> _Data for the task_
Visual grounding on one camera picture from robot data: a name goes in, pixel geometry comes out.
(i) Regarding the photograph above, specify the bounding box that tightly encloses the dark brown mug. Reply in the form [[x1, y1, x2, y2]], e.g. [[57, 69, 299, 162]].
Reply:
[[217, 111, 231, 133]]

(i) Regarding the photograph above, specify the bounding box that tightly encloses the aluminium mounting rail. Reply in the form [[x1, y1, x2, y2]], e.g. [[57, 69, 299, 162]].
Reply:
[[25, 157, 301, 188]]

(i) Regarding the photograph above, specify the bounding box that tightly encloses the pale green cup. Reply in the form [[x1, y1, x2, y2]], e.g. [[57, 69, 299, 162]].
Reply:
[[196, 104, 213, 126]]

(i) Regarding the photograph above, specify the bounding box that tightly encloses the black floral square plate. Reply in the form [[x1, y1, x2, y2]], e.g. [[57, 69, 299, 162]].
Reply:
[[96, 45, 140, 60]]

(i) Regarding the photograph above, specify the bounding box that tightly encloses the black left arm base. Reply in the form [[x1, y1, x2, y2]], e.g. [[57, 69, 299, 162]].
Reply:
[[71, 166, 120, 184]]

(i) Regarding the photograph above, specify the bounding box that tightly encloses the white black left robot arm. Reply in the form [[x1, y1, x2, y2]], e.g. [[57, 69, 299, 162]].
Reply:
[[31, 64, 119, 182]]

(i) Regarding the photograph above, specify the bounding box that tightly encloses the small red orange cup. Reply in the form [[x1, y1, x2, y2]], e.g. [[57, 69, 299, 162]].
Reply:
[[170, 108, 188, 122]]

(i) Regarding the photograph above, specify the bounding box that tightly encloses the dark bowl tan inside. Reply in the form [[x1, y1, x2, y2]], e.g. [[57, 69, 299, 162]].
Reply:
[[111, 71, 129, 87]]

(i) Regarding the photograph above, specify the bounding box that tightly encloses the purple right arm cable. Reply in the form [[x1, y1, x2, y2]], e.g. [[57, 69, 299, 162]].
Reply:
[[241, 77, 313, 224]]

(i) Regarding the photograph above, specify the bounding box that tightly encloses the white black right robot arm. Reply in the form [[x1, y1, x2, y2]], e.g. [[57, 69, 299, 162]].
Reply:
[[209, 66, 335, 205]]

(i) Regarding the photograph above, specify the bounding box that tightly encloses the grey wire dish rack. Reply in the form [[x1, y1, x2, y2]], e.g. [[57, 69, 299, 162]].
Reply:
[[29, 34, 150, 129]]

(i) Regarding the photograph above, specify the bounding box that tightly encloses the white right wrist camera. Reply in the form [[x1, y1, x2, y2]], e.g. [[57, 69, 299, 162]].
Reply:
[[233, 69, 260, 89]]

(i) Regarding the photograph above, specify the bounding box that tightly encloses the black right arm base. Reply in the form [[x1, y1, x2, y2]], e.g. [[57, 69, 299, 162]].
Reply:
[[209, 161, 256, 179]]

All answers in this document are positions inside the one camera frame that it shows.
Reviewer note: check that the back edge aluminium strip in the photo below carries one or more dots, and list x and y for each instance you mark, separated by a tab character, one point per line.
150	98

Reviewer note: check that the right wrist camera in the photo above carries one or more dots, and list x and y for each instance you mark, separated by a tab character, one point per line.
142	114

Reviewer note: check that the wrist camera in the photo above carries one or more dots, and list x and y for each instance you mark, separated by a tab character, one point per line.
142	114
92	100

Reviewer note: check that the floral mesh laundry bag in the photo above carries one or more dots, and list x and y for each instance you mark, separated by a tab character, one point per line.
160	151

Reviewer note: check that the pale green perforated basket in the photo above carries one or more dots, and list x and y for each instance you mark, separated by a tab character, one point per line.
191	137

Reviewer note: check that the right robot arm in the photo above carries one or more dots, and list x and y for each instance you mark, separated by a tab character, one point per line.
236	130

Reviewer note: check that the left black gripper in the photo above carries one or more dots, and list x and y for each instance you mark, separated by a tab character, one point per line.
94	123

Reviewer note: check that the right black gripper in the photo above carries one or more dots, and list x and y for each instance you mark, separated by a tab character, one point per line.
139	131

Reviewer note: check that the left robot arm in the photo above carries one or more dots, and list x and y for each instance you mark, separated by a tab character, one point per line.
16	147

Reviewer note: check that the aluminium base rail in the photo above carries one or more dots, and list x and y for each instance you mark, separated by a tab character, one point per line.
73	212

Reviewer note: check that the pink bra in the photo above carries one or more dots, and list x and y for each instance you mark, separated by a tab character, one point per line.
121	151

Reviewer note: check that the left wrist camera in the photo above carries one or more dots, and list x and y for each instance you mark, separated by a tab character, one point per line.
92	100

> _Instructions for the task_
With nothing left out, copy every record exactly.

> _Answer to this exercise_
Visual grounding on one camera picture from robot data: a name goes in, pixel geometry comes out.
(i) Regarding the photograph above, specify the bounding box that tightly encloses the dark brown mug. Reply in the form [[x1, y1, x2, y2]], e.g. [[57, 69, 299, 162]].
Reply:
[[217, 111, 231, 133]]

(i) Regarding the photograph above, specify the bounding box that tightly encloses the aluminium mounting rail. Reply in the form [[x1, y1, x2, y2]], e.g. [[57, 69, 299, 162]].
Reply:
[[25, 157, 301, 188]]

(i) Regarding the photograph above, specify the bounding box that tightly encloses the pale green cup. Reply in the form [[x1, y1, x2, y2]], e.g. [[57, 69, 299, 162]].
Reply:
[[196, 104, 213, 126]]

(i) Regarding the photograph above, specify the bounding box that tightly encloses the black floral square plate. Reply in the form [[x1, y1, x2, y2]], e.g. [[57, 69, 299, 162]].
Reply:
[[96, 45, 140, 60]]

(i) Regarding the photograph above, specify the bounding box that tightly encloses the black left arm base. Reply in the form [[x1, y1, x2, y2]], e.g. [[57, 69, 299, 162]].
Reply:
[[71, 166, 120, 184]]

(i) Regarding the photograph above, specify the bounding box that tightly encloses the white black left robot arm. Reply in the form [[x1, y1, x2, y2]], e.g. [[57, 69, 299, 162]].
Reply:
[[31, 64, 119, 182]]

(i) Regarding the photograph above, specify the bounding box that tightly encloses the small red orange cup. Reply in the form [[x1, y1, x2, y2]], e.g. [[57, 69, 299, 162]].
Reply:
[[170, 108, 188, 122]]

(i) Regarding the photograph above, specify the bounding box that tightly encloses the dark bowl tan inside. Reply in the form [[x1, y1, x2, y2]], e.g. [[57, 69, 299, 162]].
Reply:
[[111, 71, 129, 87]]

(i) Regarding the photograph above, specify the bounding box that tightly encloses the purple right arm cable. Reply in the form [[x1, y1, x2, y2]], e.g. [[57, 69, 299, 162]].
Reply:
[[241, 77, 313, 224]]

(i) Regarding the photograph above, specify the bounding box that tightly encloses the white black right robot arm. Reply in the form [[x1, y1, x2, y2]], e.g. [[57, 69, 299, 162]].
Reply:
[[209, 66, 335, 205]]

(i) Regarding the photograph above, specify the bounding box that tightly encloses the grey wire dish rack. Reply in the form [[x1, y1, x2, y2]], e.g. [[57, 69, 299, 162]].
Reply:
[[29, 34, 150, 129]]

(i) Regarding the photograph above, specify the bounding box that tightly encloses the white right wrist camera. Reply in the form [[x1, y1, x2, y2]], e.g. [[57, 69, 299, 162]].
Reply:
[[233, 69, 260, 89]]

(i) Regarding the photograph above, specify the bounding box that tightly encloses the black right arm base. Reply in the form [[x1, y1, x2, y2]], e.g. [[57, 69, 299, 162]].
Reply:
[[209, 161, 256, 179]]

All answers in this document are positions inside the one camera frame that it shows.
Reviewer note: check that the back edge aluminium strip in the photo below carries one or more dots, and list x and y for each instance you mark, separated by a tab character, one point per line.
150	98

Reviewer note: check that the right wrist camera in the photo above carries one or more dots, and list x and y for each instance you mark, separated by a tab character, one point per line.
142	114

Reviewer note: check that the wrist camera in the photo above carries one or more dots, and list x and y for each instance you mark, separated by a tab character, one point per line.
142	114
92	100

Reviewer note: check that the floral mesh laundry bag in the photo above carries one or more dots, and list x and y for each instance you mark, separated by a tab character, one point per line.
160	151

Reviewer note: check that the pale green perforated basket in the photo above carries one or more dots, and list x and y for each instance you mark, separated by a tab character, one point per line.
191	137

Reviewer note: check that the right robot arm in the photo above carries one or more dots, and list x and y for each instance you mark, separated by a tab character, one point per line.
236	130

Reviewer note: check that the left black gripper in the photo above carries one or more dots, and list x and y for each instance you mark, separated by a tab character, one point per line.
94	123

Reviewer note: check that the right black gripper in the photo above carries one or more dots, and list x and y for each instance you mark, separated by a tab character, one point per line.
139	131

Reviewer note: check that the left robot arm in the photo above carries one or more dots, and list x and y for each instance you mark, separated by a tab character, one point per line.
16	147

Reviewer note: check that the aluminium base rail in the photo above carries one or more dots, and list x and y for each instance you mark, separated by a tab character, one point per line.
73	212

Reviewer note: check that the pink bra in the photo above carries one or more dots, and list x and y for each instance you mark, separated by a tab character, one point per line.
121	151

Reviewer note: check that the left wrist camera in the photo above carries one or more dots, and list x and y for each instance you mark, separated by a tab character, one point per line.
92	100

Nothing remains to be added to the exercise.